Cuba's Next Revolution
How Christians are reshaping Castro's Communist stronghold.
John W. Kennedy in Havana and Miami | posted 1/12/1998 12:00AM
In 1994, Cuban secret police arrested Eliezar Veguilla after the pastor organized a Baptist conference in Havana that attracted 5,000 youth. Police charged him with being a counterrevolutionary spy working for the CIA.
Cockroaches crawled over Veguilla's body during confinement in darkness up to 16 hours a day. Authorities told Veguilla that if he refused to confess to being a CIA operative he would be placed in a cell with a ferocious bear, visible through a screen.
Then prison guards threw him into a dimly lit dungeonlike room with a bear. A frightened Veguilla prepared to meet his Maker. "I decided at that moment never to confess anything to the government," Veguilla, 39, told Christianity Today. But he had been tricked. This was a different bear, declawed and chained.
Two days later, the mind games returned. Moments after hearing gunfire and screams, authorities lined Veguilla up against a wall as a firing squad raised its guns. Ordered to confess, Veguilla, emboldened by the life-changing encounter with the bear, shouted "Cuba for Christ! Cuba for Christ!" The rifle triggers clicked, but the firing chambers clinked empty. Veguilla, now a refugee in the Miami area, will never forget the sound of soldiers laughing after his mock execution.

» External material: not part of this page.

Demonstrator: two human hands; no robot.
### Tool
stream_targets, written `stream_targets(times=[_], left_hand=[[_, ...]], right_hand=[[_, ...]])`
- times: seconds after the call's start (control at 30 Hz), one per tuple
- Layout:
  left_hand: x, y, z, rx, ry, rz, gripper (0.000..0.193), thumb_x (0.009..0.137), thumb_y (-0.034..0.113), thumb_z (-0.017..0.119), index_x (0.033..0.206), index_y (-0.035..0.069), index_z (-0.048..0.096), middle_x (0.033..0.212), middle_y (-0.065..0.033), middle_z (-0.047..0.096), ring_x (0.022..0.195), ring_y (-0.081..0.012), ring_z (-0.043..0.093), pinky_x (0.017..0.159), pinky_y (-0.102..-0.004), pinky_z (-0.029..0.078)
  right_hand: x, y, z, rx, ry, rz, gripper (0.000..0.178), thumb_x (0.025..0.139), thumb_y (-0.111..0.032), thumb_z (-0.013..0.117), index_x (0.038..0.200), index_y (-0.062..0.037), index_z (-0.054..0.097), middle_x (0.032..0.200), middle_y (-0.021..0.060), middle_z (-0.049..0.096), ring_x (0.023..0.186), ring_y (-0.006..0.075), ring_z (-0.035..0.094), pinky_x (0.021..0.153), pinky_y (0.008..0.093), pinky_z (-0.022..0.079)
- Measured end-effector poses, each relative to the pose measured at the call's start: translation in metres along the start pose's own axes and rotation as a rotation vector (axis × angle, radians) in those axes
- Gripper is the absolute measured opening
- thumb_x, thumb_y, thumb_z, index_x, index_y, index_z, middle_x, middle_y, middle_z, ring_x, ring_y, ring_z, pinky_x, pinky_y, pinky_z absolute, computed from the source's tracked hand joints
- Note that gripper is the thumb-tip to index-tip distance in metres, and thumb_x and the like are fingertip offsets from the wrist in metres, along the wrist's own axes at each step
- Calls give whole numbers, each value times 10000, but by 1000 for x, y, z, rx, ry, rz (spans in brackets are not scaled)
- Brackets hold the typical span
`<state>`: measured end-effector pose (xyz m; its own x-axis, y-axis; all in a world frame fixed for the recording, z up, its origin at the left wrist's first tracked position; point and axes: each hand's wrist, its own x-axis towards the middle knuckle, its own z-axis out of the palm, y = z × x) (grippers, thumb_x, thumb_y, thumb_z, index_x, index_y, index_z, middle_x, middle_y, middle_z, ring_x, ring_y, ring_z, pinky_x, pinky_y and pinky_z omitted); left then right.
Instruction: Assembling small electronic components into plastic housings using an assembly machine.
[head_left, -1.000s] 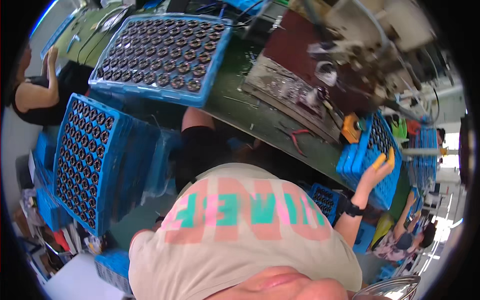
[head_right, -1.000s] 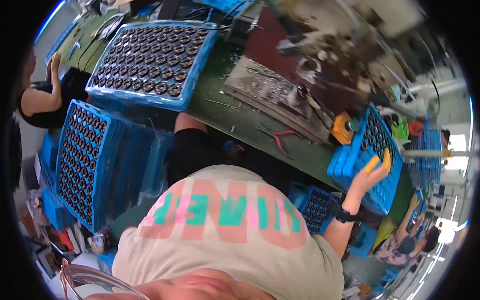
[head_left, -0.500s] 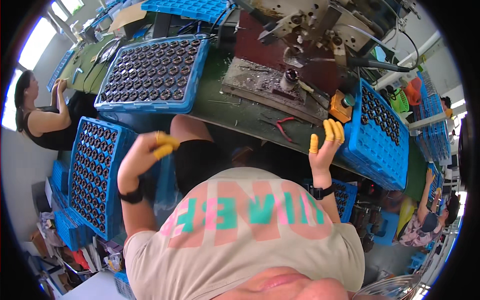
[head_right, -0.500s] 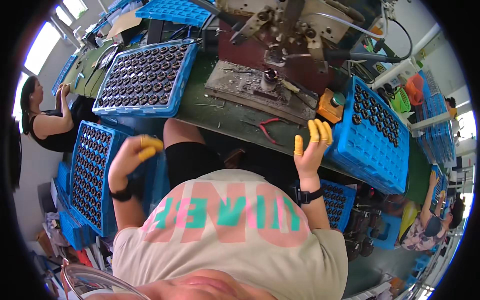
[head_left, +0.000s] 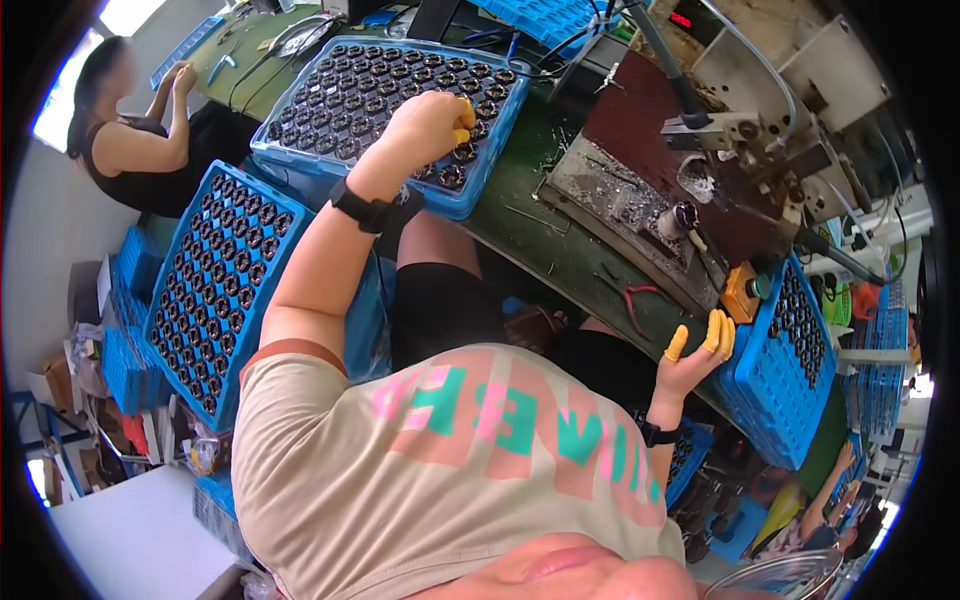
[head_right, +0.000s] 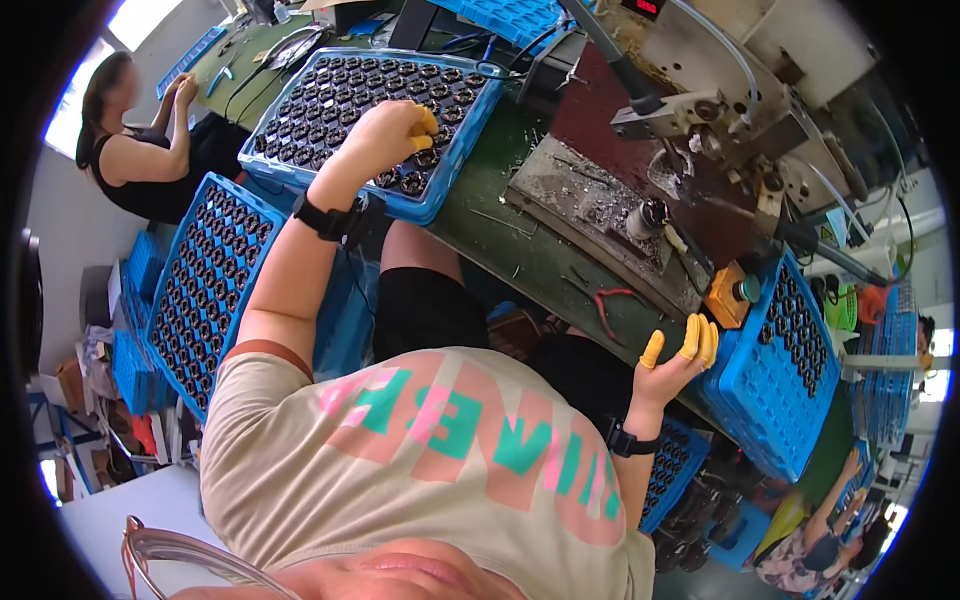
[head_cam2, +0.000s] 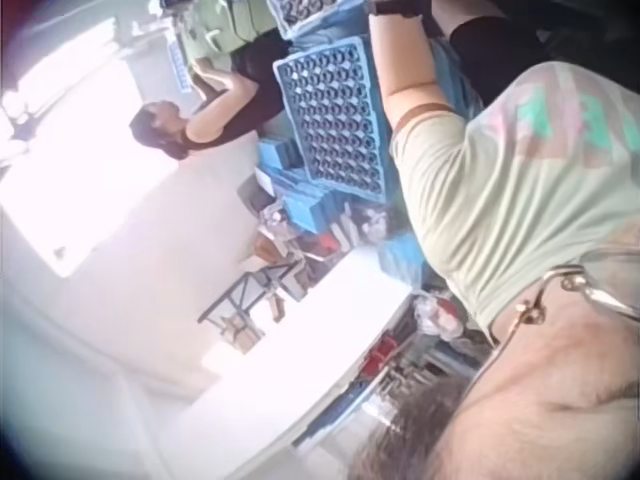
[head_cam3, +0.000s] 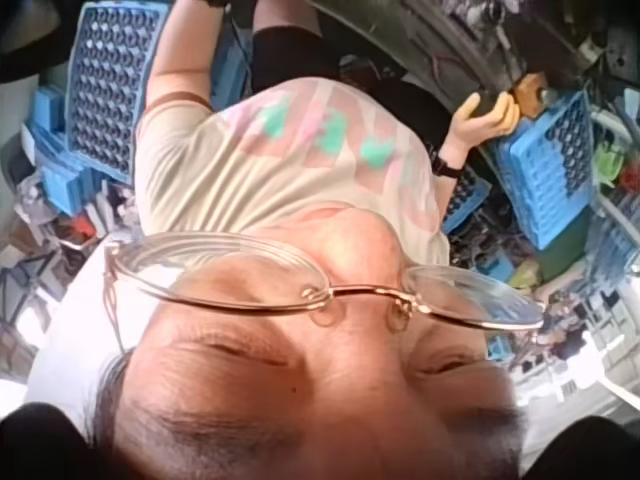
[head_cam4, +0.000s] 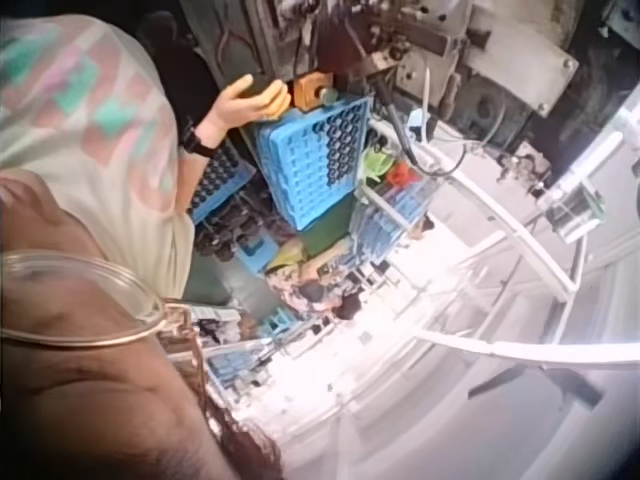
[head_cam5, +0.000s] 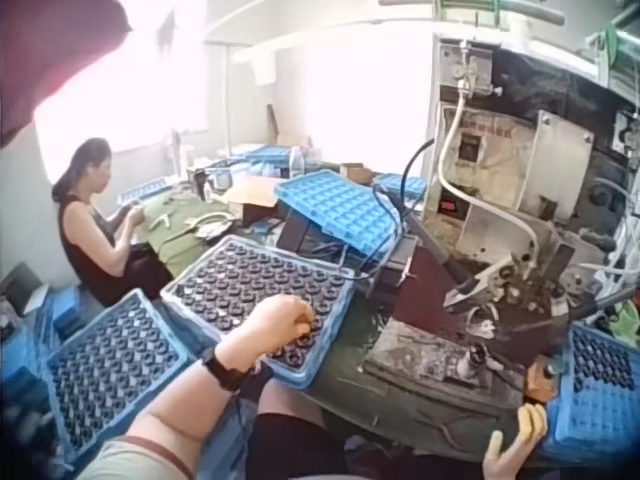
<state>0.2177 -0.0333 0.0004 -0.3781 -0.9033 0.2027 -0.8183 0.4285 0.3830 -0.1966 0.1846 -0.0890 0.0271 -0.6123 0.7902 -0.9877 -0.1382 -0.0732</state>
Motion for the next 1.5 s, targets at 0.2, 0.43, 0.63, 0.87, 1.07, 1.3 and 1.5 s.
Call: stream_targets(times=[0.2,0.43,0.63,0.87,1.07,1.3,1.5], left_hand=[[15,0,11,87,51,-20,387,736,274,775,1031,41,683,903,-144,654,868,-310,640,765,-378,514],[9,16,7,189,144,-47,341,764,266,740,1031,61,689,979,-137,659,928,-314,634,806,-400,509],[-18,73,-18,-512,320,-118,355,765,-15,668,1113,54,653,1051,-84,641,821,-136,625,666,-236,500],[-5,146,39,-652,33,129,449,757,-27,708,1191,32,604,1054,-25,616,867,-91,571,732,-212,451],[29,194,77,-710,164,329,471,708,100,800,1140,46,619,994,-83,664,882,-205,629,763,-288,479],[39,202,103,-582,296,368,477,669,174,847,1071,27,637,986,-115,605,954,-306,581,820,-384,505],[42,202,101,-715,159,252,526,665,237,869,1055,2,606,966,-104,590,857,-242,583,770,-333,495]], right_hand=[[2,1,-2,42,-12,22,461,946,-286,592,1287,11,499,1271,168,513,1229,366,454,1044,491,330],[32,7,-13,446,-71,227,323,915,-159,632,1184,11,583,1156,153,615,1100,336,557,986,420,405],[97,-10,0,736,-152,330,401,814,-135,746,1170,-17,603,1056,126,644,1003,271,600,933,360,447],[126,-23,44,618,-198,310,503,694,-197,843,1121,-30,635,1048,121,636,953,295,596,853,384,469],[113,-10,15,661,-64,380,413,737,-142,812,1099,-37,643,1118,122,632,1025,273,592,907,355,467],[79,1,-5,648,-79,398,391,764,-149,788,1100,-27,629,1121,118,643,1071,281,587,965,372,435],[84,-6,1,714,-125,356,406,769,-178,790,1117,-34,638,1120,112,651,1080,283,586,968,365,432]])
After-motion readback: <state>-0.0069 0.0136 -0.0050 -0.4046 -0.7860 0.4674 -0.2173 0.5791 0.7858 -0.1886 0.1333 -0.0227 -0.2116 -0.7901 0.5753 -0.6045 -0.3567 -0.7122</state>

WHEN WILL CUBA OPEN? Although few Cuban Christians are subjected to such terrifying experiences, church leaders are keenly aware of the state's ruthless exercise of power under Fidel Castro. Soon after seizing power in 1959, Castro implemented hard labor and so-called re-education programs for those he considered the dregs of society: drug addicts, prostitutes, homosexuals—and pastors. Nearly 40 years later, the re-education camps are gone. But physical beatings and other ill treatment of prisoners remain potent weapons of the Communist regime.
"As long as Castro is alive he will be able to maintain control," says 53-year-old church historian Marcos Antonio Ramos, a Baptist pastor who is dean of the South Florida Center for Theological Studies in Miami. "Sooner or later, Cuba will open. When is the $64,000 question."
As Castro, 71, this month begins his thirty-ninth year as dictator, Cubans sense that their island's next revolution has already begun.
The Vatican, the Cuban exile community in southern Florida, the U.S. government, Castro loyalists, and Cuban minorities—including evangelical Protestants—are all vying for an influential role in Cuba's future.
Some hope that this month's visit of Pope John Paul II will be the catalyst to bring a swift conclusion to the Castro era. The pope's presence spurred on the collapse of communism in heavily Catholic Poland in the 1980s. "This could be a watershed event that galvanizes change, either peaceful or revolutionary," says Nina Shea, director of Freedom House's Washington, D.C.-based Puebla Program on Religious Freedom.
In the short term, Christians hope the papal visit will open the gates to additional religious liberties. But some are wary, believing it could spark religious persecution of an intensity not seen since the early days of the communist revolution.
The pontiff will celebrate open-air masses in Havana, Santa Clara, Camaguey, and Santiago. The Cuban Council of Churches will distribute 100,000 Bibles as gifts during the papal visit, and Protestants are hoping to be in the crowds to worship outside their church walls for the first time in nearly four decades.
In June, Havana's archbishop, Cardinal Jaime Ortega, 61, conducted the first outdoor service permitted in the country since 1961. Since then, the government has permitted door-to-door visitations in which Catholic volunteers distributed photos of the pope and invited residents to church. Large outdoor banners declaring "John Paul, messenger of truth and hope, welcome" are on display.